If a month ago you had asked software developer Varun Mani to name his top productivity tools, his 2012 Volkswagen hatchback wouldn’t have made the list.

But lately Mani, the VP of Advanced Research for Vuforia at PTC, spends his evenings crisscrossing across Greater Boston making special deliveries. When his daily Vuforia programming routine winds down, his volunteer courier shift begins – shuttling an experimental protective breathing mask to doctors’ homes and hospitals for testing.

The deliveries are for MasksOn, a three-week-old nonprofit organization addressing the dire shortage of medical personal protective equipment (PPE) at hospitals in Boston and across America during the COVID-19 pandemic. Combining the expertise of Boston’s medical, academic and tech communities, MasksOn is repurposing full-face snorkel masks to design and manufacture durable, reusable and sanitizable protective gear for high-risk clinicians in direct contact with COVID-19 patients. The snorkel mask is attached to a medical-grade filter (types that are still widely available to hospitals) using a custom-engineered 3D-printed – and soon to be injection-molded – adapter that creates an airtight seal over the snorkel holes.

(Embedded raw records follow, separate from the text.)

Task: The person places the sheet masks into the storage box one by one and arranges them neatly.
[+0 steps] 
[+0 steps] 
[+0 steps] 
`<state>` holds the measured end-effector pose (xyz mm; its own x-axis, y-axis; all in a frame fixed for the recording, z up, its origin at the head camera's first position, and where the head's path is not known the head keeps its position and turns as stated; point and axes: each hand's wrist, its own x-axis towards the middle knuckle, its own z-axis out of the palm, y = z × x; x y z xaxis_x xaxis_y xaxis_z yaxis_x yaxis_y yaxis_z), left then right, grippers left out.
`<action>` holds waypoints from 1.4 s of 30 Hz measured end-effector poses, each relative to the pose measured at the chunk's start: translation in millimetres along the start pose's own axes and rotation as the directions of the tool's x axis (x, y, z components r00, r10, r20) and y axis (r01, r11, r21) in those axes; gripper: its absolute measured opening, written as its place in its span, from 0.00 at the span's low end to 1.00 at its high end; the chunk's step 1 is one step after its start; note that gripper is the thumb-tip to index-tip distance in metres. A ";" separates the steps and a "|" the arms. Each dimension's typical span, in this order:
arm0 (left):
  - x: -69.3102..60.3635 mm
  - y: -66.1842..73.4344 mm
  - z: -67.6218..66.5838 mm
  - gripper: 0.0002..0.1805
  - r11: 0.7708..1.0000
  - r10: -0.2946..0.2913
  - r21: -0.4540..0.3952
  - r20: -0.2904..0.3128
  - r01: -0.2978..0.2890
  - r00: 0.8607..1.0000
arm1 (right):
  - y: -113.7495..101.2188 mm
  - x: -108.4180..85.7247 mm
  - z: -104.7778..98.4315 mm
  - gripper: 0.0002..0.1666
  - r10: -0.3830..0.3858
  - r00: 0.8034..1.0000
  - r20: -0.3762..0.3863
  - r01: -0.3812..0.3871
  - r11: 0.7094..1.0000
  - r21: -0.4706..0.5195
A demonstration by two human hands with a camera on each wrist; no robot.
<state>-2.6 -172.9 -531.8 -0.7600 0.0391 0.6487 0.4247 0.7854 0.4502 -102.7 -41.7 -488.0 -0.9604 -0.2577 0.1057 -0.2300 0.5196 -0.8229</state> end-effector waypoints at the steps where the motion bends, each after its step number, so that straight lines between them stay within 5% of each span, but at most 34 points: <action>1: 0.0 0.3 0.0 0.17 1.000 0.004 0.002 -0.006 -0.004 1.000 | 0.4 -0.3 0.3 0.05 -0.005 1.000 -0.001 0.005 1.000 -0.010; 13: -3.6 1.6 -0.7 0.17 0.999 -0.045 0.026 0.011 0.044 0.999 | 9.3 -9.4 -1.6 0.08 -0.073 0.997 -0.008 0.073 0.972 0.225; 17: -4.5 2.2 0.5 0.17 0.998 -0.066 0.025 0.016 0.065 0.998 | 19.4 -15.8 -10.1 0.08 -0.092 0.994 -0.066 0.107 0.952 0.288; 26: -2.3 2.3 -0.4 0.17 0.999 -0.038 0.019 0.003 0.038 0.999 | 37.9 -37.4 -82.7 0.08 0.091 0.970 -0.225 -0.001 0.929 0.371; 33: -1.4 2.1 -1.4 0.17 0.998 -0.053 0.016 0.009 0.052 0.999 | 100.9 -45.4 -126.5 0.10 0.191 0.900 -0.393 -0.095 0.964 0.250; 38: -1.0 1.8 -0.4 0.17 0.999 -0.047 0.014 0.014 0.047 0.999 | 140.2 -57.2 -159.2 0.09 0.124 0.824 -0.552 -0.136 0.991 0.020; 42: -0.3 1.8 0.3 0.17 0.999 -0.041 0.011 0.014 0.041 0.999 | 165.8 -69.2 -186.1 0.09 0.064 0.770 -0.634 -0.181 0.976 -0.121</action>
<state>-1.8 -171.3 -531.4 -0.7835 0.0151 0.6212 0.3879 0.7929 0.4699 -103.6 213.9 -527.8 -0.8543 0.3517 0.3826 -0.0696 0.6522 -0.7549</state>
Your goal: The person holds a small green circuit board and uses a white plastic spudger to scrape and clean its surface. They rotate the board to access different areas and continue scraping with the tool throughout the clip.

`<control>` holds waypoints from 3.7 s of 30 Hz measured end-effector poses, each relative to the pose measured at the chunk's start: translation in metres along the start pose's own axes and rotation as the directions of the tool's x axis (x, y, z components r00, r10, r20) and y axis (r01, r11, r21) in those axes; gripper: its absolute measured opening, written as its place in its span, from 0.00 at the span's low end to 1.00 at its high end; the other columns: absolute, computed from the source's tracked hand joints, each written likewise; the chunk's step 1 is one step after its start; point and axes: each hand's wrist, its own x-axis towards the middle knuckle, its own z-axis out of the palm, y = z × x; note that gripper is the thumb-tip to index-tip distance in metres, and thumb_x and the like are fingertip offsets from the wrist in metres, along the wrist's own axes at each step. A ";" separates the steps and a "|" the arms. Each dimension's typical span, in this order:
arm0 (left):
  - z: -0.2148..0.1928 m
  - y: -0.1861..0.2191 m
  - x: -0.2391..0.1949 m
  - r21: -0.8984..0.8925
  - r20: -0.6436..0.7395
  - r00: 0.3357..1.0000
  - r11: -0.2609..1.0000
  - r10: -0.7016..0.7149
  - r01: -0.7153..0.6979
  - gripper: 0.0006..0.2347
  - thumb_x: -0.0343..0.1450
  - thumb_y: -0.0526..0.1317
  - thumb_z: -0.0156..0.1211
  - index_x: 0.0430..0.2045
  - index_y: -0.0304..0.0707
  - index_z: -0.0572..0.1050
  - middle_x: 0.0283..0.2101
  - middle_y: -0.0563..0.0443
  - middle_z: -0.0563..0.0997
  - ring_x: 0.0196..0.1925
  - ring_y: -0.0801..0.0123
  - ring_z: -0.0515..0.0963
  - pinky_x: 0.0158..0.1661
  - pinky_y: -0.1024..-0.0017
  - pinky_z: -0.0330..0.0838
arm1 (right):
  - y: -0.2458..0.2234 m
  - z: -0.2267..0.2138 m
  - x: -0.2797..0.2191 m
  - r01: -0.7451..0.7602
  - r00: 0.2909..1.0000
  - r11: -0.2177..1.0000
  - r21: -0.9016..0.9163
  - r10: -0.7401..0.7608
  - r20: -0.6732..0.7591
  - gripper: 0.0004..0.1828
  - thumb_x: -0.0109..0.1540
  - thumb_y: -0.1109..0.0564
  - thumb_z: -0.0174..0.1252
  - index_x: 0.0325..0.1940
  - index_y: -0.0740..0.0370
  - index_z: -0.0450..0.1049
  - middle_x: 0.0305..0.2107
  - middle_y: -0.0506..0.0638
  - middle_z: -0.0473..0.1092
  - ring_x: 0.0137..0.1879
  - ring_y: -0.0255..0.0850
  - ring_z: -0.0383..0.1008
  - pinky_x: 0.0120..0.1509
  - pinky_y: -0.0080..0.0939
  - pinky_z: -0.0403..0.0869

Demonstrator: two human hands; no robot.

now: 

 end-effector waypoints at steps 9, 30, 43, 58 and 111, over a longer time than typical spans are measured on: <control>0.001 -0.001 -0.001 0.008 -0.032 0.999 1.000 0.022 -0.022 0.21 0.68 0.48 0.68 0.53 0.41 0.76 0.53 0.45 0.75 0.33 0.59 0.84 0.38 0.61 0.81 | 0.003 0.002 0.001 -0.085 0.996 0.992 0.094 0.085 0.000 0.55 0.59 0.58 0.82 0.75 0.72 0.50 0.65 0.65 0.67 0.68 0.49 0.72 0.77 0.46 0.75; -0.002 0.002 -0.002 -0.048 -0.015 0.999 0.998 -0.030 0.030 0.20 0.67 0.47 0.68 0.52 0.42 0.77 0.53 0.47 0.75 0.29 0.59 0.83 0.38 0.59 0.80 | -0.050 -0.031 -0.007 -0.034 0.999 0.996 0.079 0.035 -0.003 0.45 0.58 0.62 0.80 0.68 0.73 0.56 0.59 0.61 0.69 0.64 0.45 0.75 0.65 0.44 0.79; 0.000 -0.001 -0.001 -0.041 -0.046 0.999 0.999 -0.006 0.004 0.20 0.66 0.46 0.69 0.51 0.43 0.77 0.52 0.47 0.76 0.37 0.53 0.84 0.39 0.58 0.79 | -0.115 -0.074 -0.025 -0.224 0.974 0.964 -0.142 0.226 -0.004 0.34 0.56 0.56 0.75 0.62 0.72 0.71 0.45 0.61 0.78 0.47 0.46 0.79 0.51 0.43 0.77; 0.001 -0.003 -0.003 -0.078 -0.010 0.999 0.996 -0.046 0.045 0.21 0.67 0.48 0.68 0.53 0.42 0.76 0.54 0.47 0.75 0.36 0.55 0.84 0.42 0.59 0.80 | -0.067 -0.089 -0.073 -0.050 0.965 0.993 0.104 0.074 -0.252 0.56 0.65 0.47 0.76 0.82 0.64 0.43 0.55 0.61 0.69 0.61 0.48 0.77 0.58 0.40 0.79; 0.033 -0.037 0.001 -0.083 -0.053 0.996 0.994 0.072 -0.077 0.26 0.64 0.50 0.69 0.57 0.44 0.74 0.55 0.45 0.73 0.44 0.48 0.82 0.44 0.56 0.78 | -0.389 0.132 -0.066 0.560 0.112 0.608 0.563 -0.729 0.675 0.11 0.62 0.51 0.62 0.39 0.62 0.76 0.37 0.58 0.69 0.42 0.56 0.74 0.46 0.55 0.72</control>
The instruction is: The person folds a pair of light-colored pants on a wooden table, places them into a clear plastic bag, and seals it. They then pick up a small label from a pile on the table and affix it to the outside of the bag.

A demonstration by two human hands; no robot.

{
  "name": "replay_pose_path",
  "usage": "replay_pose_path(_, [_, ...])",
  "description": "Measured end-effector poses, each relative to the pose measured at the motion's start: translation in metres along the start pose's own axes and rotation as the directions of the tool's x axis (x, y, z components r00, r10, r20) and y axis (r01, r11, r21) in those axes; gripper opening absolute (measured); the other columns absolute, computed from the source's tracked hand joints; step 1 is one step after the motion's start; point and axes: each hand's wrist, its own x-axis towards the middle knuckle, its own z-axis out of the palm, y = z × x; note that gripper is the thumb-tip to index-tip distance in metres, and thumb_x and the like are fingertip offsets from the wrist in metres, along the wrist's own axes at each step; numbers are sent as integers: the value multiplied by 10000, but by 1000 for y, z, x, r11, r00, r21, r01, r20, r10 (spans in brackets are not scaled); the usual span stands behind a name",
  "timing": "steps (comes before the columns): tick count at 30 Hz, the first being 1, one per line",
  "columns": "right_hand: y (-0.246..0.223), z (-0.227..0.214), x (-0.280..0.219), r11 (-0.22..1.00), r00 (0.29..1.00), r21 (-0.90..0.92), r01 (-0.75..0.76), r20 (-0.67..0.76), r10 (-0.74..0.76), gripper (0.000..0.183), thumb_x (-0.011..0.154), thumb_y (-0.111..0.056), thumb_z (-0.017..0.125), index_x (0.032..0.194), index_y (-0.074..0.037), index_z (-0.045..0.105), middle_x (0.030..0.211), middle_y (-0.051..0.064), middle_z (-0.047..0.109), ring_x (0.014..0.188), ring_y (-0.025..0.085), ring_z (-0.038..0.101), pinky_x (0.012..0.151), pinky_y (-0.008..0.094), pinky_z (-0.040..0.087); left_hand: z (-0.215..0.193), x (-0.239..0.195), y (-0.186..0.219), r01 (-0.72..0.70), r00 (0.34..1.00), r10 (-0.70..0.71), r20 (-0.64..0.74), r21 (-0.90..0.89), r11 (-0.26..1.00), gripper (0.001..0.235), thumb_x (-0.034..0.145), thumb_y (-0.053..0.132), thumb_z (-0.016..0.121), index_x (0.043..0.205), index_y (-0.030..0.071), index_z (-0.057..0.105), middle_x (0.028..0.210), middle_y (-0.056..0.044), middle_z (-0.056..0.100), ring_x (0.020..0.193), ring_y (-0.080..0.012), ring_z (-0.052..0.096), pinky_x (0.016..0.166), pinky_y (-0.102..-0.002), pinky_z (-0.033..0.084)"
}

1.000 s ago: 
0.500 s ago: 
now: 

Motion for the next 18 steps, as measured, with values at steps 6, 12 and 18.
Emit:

“I was super dubious about the idea at first,” says Mani, recalling a recent delivery to a doctor waiting for him in the hospital’s parking lot. “So I asked the doctor, ‘Is this even helpful what we are doing here?’ And he says, ‘You have no clue. We are literally going to run out of masks in a week, and this is going to be so important. Not today, but literally in a week.’”

“Nothing against my day job, but when 5 o’ clock rolls around, I’m thinking ‘Oh my God, I’m now working to help save lives.’”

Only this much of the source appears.